Canada’s fisheries have been subjects of controversy and sites of tension for over 200 years. On the east coast, small-scale, inshore fisheries (the norm since the seventeenth century) gave way to large-scale, scientifically-managed commercial fisheries. Technological advances, globalizing market structures, and an ever-increasing reliance on experts, created a context in which the Department of Fisheries and Oceans shifted the purpose of fisheries from meeting human needs to meeting maximum sustainable yields and total allowable catches. The result was the collapse of the North Atlantic cod fishery in the early 1990s. On the west coast, the defence of the salmon fishery against hydroelectric development on the Fraser River in the middle of the nineteenth century is one bright spot in a story of over-fishing, habitat loss, and the negative side-effects of commercial-scale aquaculture. The artificial state border between Canada and the United States in the Salish Sea, which did not reflect the migratory lives of pacific salmon, created the conditions for unmanageable fish banditry. Inland, freshwater fisheries have experienced similar stories of over-harvesting, threats to fish habitat, and denial of Native resource rights. Around the Great Lakes, First Nations experienced competition from non-native commercial fishermen as early as the 1830s, spent much of the late nineteenth century resisting efforts by the Ontario government to eliminate their traditional rights, and fought a series of legal battles during the twentieth century to regain autonomy over their fisheries.

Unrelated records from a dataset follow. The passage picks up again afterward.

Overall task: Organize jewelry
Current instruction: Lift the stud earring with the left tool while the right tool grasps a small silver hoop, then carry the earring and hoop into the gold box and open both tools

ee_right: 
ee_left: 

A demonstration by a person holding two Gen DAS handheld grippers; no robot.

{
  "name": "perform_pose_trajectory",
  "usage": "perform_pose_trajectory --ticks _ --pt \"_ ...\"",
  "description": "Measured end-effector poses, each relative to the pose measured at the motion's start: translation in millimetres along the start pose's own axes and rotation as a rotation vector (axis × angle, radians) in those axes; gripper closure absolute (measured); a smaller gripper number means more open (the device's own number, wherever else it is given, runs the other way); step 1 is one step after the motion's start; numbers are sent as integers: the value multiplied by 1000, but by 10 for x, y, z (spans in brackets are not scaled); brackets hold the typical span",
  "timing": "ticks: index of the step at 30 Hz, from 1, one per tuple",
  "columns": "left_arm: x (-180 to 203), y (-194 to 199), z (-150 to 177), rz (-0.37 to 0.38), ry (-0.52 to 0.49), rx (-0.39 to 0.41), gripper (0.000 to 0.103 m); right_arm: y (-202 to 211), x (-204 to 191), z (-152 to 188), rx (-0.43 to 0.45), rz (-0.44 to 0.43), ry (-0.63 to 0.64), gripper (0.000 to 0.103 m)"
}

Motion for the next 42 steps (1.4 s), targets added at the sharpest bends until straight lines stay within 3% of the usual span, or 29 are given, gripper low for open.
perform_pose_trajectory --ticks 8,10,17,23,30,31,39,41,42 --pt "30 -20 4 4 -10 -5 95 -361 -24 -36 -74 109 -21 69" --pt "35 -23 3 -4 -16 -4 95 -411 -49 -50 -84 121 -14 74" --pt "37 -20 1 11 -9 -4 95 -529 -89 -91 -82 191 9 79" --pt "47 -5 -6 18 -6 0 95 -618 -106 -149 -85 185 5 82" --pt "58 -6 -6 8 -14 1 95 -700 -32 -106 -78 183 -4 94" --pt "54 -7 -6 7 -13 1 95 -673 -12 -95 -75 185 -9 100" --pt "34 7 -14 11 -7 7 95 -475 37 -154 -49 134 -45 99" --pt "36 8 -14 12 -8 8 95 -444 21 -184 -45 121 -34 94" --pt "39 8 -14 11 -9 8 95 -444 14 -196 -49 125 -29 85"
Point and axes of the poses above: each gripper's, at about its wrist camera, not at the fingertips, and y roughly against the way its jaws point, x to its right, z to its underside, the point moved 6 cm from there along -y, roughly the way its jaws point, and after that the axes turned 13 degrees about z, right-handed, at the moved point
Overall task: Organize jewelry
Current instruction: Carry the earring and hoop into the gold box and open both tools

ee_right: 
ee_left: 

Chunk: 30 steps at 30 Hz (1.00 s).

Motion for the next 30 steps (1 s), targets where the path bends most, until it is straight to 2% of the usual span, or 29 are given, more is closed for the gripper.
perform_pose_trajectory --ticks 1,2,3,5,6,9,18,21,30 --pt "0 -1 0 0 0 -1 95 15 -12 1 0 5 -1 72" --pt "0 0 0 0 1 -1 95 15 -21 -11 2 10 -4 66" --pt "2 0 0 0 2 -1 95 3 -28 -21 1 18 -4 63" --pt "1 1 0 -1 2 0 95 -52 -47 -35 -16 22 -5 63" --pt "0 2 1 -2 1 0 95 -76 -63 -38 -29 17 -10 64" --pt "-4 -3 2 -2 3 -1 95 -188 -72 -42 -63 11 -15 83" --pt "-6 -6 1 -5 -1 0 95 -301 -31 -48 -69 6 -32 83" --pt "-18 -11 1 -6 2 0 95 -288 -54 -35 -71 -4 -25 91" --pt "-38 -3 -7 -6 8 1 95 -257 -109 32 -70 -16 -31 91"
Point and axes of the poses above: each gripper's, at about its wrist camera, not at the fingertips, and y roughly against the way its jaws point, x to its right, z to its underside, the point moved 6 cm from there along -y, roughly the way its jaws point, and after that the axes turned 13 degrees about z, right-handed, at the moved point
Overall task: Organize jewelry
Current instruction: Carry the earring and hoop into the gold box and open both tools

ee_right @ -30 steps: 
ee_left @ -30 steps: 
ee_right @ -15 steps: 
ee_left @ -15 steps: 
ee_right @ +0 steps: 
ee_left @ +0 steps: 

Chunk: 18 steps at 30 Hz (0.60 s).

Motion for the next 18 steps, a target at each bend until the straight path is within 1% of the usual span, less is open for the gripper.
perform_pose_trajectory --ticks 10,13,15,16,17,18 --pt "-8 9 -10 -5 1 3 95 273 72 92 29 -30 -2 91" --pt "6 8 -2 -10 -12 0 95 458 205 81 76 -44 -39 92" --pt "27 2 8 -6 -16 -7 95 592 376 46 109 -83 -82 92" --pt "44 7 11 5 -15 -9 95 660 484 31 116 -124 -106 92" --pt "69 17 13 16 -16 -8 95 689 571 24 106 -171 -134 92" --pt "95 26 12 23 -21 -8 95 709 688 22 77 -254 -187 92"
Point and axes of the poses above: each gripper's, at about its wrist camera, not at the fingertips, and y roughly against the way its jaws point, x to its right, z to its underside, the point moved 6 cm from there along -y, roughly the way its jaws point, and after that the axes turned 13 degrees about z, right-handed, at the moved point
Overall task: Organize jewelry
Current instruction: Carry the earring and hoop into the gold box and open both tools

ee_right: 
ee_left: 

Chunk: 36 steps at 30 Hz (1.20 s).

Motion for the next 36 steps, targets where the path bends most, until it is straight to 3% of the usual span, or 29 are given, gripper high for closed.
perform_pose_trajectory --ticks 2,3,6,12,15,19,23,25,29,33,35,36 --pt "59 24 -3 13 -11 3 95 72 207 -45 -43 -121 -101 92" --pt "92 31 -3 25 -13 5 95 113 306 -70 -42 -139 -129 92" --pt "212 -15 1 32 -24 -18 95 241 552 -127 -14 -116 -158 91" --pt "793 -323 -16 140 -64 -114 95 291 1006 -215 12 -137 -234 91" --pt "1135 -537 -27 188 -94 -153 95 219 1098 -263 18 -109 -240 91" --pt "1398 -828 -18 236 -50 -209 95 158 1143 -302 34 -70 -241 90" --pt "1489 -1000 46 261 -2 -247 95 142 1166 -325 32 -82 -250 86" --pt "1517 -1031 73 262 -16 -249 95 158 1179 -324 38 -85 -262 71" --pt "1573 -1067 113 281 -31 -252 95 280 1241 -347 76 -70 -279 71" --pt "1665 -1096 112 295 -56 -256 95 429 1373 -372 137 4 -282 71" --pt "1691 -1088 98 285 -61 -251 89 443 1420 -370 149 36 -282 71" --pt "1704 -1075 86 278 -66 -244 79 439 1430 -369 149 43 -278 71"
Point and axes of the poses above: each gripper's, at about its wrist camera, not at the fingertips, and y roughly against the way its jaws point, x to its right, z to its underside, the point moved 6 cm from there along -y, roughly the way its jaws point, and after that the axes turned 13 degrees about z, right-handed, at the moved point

While certain species have begun to recover in the Great Lakes, several species found in Canada’s coastal waters have not. According to the Fisheries and Agriculture Organization of the United Nations, roughly 75% of global fish stocks are fully exploited or have collapsed. Canada has played a leading role in bringing us to the brink of global fisheries collapse. Given this scenario, insights from scholars writing on the history of fisheries in Canada is critical if further catastrophe is to be avoided.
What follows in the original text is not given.